Giovedì, 28 Ottobre 2021
Immigrazione

Immigrazione, l'Ue affonda l'Italia: "La responsabilità è solo vostra"

Parla il ministro dell'Interno tedesco: "La responsabilità è in questo momento e in questo caso solo dell'Italia. Noi non ci sentiamo obbligati a prendere i migranti"

ROMA - Ieri, l'ultima tragedia: ventisette vittime a bordo di un barcone al largo di Pozzalo. Sempre ieri, l'allarme del primo cittadino del comune del ragusano: "Non abbiamo più posto neanche per i morti". Oggi, lo schiaffo della Germana all'Italia, paese sempre più alla ricerca di aiuti per combattere l'emergenza sbarchi. 

"Controllare e proteggere i migranti che arrivano sulle sue coste" è un compito che spetta all'Italia. Musica e testo di un portavoce del ministero dell’Interno tedesco che ha affidato, in maniera anonima, ad Affaritaliani il suo punto di vista. 

"Innanzitutto c'è da dire che guardiamo con preoccupazione allo sviluppo legato alla situazione delle persone che scappano dai loro paesi - ha chiarito il ministro - Ci sono tante ragioni che ci fanno dire che il flusso dei migranti che fuggono dal Nordafrica e che arrivano sulle coste del sud Europa sarà in continuo aumento. Vista la pressione migratoria forte c'è l'impegno di tutti gli stati membri dell'Ue, insieme all'Ufficio Immigrazione Europeo e all'Ufficio per gli Asili Politici". 

E la Germania, secondo quanto riferito dall'inquilino del Viminale teutonico, è lo stato che sta facendo lo sforzo più grande. "In Germania - ha spiegato - abbiamo il più grande numero di domande di asilo politico di tutti gli stati membri e questo significa che la nostra capacità è ormai al limite".

Poi, l'avviso all'Italia. "In base al Trattato di Dublino su chi deve occuparsi di chi fa richiesta di asilo politico, la responsabilità è in questo momento e in questo caso solo dell'Italia in termini di verifica, controllo e protezione dei migranti.
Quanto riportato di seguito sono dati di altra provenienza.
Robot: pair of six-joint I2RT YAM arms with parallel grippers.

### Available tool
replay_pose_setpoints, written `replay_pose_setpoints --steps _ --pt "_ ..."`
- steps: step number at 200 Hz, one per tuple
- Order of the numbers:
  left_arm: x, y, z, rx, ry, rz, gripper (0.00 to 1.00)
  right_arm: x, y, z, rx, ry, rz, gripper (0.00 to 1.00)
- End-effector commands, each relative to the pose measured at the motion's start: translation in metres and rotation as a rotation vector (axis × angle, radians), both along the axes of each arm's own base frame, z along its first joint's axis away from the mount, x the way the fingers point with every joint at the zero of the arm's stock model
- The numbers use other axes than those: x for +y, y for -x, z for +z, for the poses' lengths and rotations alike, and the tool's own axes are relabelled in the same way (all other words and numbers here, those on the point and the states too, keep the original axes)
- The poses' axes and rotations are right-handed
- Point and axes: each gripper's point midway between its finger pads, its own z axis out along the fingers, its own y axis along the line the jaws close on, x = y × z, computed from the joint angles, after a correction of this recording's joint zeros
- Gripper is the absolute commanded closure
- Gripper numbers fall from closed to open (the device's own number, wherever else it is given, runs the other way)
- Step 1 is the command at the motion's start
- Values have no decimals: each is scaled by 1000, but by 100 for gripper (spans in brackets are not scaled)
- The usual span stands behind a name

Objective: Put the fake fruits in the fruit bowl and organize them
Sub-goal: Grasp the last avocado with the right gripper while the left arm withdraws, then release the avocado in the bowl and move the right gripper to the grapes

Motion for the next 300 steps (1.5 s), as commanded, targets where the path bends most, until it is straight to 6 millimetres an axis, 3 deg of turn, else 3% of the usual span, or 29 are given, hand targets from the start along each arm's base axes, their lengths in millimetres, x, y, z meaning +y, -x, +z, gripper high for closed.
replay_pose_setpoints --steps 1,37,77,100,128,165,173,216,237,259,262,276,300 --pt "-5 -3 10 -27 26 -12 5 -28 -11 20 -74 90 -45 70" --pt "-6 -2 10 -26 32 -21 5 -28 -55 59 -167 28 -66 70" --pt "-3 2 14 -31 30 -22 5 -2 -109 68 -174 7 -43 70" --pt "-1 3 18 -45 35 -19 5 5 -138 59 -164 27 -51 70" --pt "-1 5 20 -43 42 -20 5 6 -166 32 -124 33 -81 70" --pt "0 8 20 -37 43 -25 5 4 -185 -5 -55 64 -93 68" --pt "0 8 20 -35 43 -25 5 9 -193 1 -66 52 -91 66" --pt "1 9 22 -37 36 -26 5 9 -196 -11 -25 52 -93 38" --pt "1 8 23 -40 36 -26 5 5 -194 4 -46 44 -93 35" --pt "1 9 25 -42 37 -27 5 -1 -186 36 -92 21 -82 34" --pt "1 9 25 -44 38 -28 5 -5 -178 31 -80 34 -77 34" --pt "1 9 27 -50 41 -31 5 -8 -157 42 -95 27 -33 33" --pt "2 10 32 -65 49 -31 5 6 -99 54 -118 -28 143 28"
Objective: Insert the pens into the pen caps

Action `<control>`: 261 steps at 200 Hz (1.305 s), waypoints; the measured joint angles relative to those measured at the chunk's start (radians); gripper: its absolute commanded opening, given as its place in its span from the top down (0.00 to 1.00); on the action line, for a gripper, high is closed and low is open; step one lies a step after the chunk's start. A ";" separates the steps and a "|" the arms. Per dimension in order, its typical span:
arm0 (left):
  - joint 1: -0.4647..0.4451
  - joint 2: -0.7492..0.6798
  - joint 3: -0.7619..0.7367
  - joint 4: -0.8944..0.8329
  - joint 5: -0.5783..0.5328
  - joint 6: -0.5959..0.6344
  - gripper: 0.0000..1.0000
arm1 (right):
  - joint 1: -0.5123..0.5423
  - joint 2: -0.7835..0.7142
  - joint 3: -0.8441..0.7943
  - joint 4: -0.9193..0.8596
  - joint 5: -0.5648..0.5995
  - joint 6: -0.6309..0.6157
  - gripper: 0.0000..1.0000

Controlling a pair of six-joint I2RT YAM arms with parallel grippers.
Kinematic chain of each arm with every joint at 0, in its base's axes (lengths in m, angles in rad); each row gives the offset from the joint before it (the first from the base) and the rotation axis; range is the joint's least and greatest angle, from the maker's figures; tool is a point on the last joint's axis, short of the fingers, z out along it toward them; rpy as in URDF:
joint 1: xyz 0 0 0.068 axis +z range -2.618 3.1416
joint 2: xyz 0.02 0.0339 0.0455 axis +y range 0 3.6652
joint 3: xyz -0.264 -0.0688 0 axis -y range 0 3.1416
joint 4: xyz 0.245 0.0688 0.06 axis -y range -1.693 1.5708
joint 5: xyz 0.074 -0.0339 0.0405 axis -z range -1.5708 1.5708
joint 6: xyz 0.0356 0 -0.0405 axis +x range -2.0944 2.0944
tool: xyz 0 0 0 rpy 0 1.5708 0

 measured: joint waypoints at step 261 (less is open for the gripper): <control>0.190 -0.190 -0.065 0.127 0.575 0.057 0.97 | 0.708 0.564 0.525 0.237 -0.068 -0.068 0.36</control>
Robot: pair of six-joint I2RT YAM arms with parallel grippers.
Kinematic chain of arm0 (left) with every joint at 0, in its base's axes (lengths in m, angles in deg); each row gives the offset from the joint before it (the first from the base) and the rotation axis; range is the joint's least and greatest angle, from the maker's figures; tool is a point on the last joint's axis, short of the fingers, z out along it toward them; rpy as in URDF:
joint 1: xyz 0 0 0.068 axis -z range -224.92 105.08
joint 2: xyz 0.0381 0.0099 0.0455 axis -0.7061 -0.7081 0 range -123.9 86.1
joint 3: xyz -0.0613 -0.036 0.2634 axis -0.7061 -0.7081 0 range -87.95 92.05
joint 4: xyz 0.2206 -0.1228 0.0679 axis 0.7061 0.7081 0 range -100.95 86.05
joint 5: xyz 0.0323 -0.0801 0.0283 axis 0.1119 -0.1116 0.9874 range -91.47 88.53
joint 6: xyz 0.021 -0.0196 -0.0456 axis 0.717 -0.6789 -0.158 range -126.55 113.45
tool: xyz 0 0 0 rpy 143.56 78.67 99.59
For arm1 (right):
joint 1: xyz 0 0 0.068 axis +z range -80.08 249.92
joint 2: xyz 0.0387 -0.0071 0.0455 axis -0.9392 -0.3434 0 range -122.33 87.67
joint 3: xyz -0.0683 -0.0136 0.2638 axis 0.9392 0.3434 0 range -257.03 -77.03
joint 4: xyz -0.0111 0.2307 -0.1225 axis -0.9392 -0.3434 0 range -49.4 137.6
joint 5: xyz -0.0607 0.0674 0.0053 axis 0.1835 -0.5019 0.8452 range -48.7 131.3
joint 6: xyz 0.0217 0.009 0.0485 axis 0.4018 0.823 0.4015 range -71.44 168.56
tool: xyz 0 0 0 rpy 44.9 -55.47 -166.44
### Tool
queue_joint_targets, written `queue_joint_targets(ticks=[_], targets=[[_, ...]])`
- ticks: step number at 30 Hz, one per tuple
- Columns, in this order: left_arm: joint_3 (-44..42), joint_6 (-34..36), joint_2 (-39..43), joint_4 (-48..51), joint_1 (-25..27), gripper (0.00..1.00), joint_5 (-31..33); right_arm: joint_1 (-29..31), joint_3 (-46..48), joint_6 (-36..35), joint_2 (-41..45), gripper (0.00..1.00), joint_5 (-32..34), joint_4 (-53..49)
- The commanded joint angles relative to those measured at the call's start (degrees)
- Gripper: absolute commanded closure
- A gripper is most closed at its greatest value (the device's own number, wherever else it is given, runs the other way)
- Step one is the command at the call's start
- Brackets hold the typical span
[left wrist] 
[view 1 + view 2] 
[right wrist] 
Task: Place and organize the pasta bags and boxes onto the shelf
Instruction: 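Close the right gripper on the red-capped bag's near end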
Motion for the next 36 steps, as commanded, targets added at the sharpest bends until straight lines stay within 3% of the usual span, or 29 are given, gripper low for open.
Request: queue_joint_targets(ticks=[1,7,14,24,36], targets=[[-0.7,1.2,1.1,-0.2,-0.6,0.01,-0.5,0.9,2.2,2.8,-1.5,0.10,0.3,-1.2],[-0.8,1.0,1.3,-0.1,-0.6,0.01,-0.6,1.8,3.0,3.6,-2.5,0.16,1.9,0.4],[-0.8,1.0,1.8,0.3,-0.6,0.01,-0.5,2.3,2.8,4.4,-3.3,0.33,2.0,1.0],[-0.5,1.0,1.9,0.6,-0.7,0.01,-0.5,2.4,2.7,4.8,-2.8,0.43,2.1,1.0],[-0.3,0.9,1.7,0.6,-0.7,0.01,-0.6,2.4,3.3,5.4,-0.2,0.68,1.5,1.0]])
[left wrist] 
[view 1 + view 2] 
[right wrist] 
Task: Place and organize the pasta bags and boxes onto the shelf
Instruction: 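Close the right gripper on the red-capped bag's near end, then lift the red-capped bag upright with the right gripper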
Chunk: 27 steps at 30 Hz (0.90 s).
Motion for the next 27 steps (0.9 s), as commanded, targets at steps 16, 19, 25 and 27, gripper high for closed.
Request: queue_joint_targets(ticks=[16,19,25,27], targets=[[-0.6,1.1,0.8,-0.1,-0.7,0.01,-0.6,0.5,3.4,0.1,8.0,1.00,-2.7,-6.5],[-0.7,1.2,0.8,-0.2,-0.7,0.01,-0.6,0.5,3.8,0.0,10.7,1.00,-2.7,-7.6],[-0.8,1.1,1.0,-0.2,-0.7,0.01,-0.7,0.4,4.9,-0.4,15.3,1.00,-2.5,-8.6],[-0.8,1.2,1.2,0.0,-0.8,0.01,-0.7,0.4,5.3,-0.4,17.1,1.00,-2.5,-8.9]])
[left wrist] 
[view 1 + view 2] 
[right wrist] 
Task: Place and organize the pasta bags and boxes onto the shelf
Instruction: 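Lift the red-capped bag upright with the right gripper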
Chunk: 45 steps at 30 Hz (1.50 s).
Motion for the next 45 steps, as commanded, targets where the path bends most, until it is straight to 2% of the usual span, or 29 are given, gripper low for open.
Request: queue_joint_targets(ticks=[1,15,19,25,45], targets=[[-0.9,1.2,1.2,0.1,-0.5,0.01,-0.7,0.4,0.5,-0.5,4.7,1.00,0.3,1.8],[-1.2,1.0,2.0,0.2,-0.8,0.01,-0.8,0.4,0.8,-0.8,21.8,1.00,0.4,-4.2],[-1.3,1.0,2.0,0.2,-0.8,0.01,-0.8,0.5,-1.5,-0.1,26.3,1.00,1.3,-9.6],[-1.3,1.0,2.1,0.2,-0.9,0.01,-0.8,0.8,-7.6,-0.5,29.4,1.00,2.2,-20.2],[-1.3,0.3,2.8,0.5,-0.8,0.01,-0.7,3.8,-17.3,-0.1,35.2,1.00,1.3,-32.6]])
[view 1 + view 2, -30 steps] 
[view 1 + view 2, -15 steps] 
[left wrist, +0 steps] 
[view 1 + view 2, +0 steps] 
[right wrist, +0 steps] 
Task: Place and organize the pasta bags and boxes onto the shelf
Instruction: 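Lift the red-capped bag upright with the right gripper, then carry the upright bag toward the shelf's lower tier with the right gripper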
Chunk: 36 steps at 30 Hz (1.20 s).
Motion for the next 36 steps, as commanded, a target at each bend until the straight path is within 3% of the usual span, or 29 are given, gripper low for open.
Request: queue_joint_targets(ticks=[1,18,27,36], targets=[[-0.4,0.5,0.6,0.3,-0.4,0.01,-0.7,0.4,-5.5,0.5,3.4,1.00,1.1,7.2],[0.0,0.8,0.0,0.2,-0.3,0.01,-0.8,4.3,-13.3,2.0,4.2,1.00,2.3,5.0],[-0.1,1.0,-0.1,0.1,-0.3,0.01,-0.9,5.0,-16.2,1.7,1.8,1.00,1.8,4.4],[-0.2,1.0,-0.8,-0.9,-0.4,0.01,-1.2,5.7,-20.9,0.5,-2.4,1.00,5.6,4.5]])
Dalla nostra esperienza - ha continuato - bisogna inoltre tenere conto che gli immigrati clandestini vengono anche in Germania perché continuano il loro viaggio per poi chiedere asilo politico da noi. Quando possiamo provare che un migrante è arrivato in Germania attraverso l'Italia lo rimandiamo indietro. Per motivi specifici e umanitari la Germania può anche accogliere domande di asilo anche di persone arrivate dall'Italia."

"Comunque - ha concluso - la Germania ha accettato più richieste di asilo politico dell'Italia e quindi non ci sentiamo obbligati a prenderne di più. Nel 2013 la Germania ha registrato 127mila richiedenti asilo politico mentre in Italia ci sono state solo 27mila richieste. L'accesso dei richiedenti di asilo in Germania è aumentato ulteriormente nel primo trimestre del 2014". L'emergenza, però, sembra essere tutta italiana.